Donna Wllingham at the Country Garden Florist ‘is optimistic’ of resuming trade post-Covid lockdown- she is already booked up for this year and has also been taking orders for next year.
"We're ready for it", she says, adding: "We have got to fit two years of weddings in one, so it’s going to be crazy.
"I can count on one hand how many weddings I had catered to in the lockdown, and even those were just a bouquet, no table flowers or decorations.
"During the challenging time, we have had to increase our product services - dried flowers, nation-wide deliveries, and other offerings, which really picked up.
"We have been doing funeral flowers and unfortunately that has been busy, whereas weddings were virtually nil, so we had to be creative with our products.
"I do have a wedding on June 26, and we would need to know now if she (bride) is going ahead with the big wedding or scaling back. We need to be prepared. But for that guidelines need to be announced soon from the government.
"We are optimistic, fingers crossed, this is going to happen.
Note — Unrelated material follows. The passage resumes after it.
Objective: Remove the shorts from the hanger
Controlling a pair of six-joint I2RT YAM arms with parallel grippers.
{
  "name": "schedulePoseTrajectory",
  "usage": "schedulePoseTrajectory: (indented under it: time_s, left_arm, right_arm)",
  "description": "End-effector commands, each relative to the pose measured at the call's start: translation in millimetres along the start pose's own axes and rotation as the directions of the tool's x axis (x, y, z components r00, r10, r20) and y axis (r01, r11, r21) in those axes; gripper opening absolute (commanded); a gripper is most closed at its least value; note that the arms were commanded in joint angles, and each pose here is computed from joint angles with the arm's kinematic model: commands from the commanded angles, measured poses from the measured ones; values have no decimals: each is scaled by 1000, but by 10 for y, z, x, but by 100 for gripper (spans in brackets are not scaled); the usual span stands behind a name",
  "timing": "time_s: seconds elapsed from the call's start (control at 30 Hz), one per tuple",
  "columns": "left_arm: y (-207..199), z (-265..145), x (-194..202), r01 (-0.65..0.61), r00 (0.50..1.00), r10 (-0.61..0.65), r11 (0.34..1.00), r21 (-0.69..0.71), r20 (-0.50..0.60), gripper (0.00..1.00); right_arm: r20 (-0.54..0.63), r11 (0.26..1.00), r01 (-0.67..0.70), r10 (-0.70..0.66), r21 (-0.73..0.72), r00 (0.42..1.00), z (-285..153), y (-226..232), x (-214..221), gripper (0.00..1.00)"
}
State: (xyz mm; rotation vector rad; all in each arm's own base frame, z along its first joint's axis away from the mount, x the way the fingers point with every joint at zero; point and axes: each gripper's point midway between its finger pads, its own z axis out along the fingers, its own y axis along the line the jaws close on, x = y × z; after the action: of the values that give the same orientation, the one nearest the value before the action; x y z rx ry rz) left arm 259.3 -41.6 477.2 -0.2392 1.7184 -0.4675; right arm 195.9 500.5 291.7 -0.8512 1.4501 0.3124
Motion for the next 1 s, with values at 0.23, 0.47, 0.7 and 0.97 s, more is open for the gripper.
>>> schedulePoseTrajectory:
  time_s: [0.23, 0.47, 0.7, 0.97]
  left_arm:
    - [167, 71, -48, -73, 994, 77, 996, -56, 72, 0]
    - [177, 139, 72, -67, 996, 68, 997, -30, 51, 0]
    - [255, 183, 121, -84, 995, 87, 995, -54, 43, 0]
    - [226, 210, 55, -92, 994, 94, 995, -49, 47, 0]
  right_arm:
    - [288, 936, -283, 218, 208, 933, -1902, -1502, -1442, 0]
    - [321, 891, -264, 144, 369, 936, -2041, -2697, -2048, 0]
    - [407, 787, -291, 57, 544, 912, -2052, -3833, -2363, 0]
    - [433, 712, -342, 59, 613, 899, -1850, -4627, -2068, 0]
"We really think if everybody does the right thing, we can still head for June 21 for end restrictions. But if not, then we need to be made aware with plenty of time if there are any changes coming in.
"The booking I have for this year are pretty much the re-scheduled ones from last year. Some are new brides and grooms but majority are from the previous year.
"We have got quite a few bookings for next year as well. Some couples who wanted be a bit more cautious have planned to tie the knot next year instead.
"So, I am looking forward and staying optimistic at this stage."
According to the Government Road map out of lockdown, Step four – due to take place on June 21 – would see all legal limits on social contact removed.
It is hoped that the last handful of indoor venues that remain closed, including nightclubs, would reopen and restrictions on large events and performances would cease to apply. Currently, up to 30 people are able to attend weddings, receptions and wakes, as well as funerals.
Health Secretary Matt Hancock said the emergence of the Indian variant – also known as the Delta variant and found to be 40% more transmissible than the Kent strain – has made the “calculation” on whether to proceed with unlocking “more difficult”.
Scientists have also suggested that steadily rising numbers of people in hospitals should also delay the final stage of restriction easing.
Downing Street has said the data emerging over the coming week will be “crucial” in deciding whether the remaining restrictions can end.
It’s believed this decision is expected soon from Prime Minster Boris Johnson, who is considering delaying Freedom Day by at least two weeks in order to allow more people to be fully vaccinated against the Delta variant.